● Dataset excerpt
────────
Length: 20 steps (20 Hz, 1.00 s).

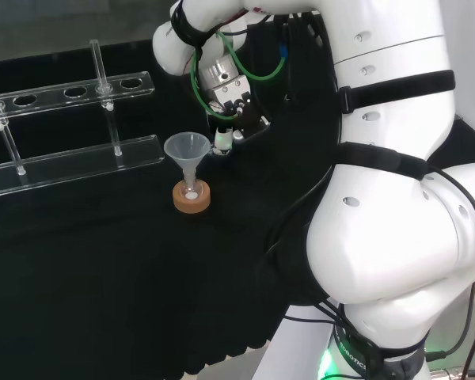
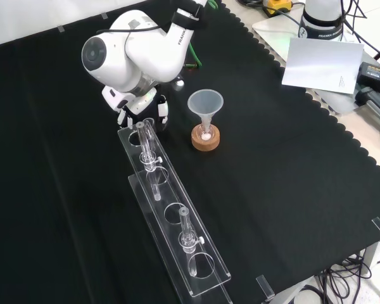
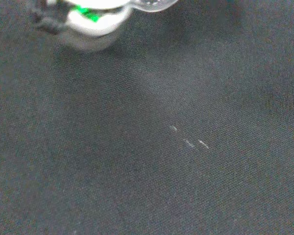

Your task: Put the weighing funnel back on the table.

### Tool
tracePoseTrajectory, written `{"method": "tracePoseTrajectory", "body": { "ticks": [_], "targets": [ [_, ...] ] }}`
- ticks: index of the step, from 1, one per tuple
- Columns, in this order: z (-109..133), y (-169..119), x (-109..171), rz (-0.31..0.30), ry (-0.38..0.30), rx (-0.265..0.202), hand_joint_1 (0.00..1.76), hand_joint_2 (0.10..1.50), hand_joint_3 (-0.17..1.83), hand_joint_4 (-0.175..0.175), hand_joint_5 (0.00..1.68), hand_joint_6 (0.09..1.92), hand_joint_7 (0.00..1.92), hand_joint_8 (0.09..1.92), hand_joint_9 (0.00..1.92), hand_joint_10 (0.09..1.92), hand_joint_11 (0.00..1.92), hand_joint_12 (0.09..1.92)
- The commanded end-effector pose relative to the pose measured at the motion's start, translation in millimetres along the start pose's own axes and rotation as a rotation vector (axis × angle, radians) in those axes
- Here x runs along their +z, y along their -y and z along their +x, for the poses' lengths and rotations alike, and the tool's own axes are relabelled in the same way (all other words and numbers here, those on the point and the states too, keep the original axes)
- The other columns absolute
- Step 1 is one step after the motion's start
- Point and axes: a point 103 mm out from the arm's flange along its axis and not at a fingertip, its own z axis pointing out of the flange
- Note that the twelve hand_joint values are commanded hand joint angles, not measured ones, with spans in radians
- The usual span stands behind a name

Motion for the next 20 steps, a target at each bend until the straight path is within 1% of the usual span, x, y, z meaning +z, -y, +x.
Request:
{"method": "tracePoseTrajectory", "body": {
  "ticks": [1,3,4,5,7,14,20],
  "targets": [
    [9,5,-8,0.068,0.041,-0.059,0.88,0.62,0.48,0.002,0.37,0.42,0.19,0.66,0.6,0.41,0.45,1.26],
    [11,7,-11,0.073,0.045,-0.071,0.84,0.61,0.48,0.0,0.31,0.27,0.11,0.64,0.46,0.53,0.36,1.31],
    [13,12,-16,0.066,0.045,-0.082,0.82,0.61,0.47,-0.001,0.29,0.21,0.07,0.63,0.39,0.57,0.31,1.33],
    [15,17,-22,0.043,0.04,-0.093,0.8,0.61,0.46,-0.001,0.28,0.16,0.05,0.62,0.34,0.61,0.28,1.35],
    [17,27,-31,0.008,0.031,-0.1,0.78,0.61,0.45,-0.002,0.26,0.12,0.02,0.61,0.3,0.64,0.24,1.36],
    [10,67,-64,-0.084,0.018,-0.087,0.77,0.61,0.44,-0.003,0.28,0.1,0.05,0.62,0.29,0.66,0.23,1.37],
    [0,99,-81,-0.121,-0.001,-0.05,0.77,0.62,0.44,-0.003,0.3,0.09,0.07,0.63,0.31,0.67,0.24,1.37]
  ]
}}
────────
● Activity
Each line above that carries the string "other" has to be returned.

● Answer space
- Here x runs along their +z, y along their -y and z along their +x, for the poses' lengths and rotations alike, and the tool's own axes are relabelled in the same way (all other words and numbers here, those on the point and the states too, keep the original axes)
- The other columns absolute

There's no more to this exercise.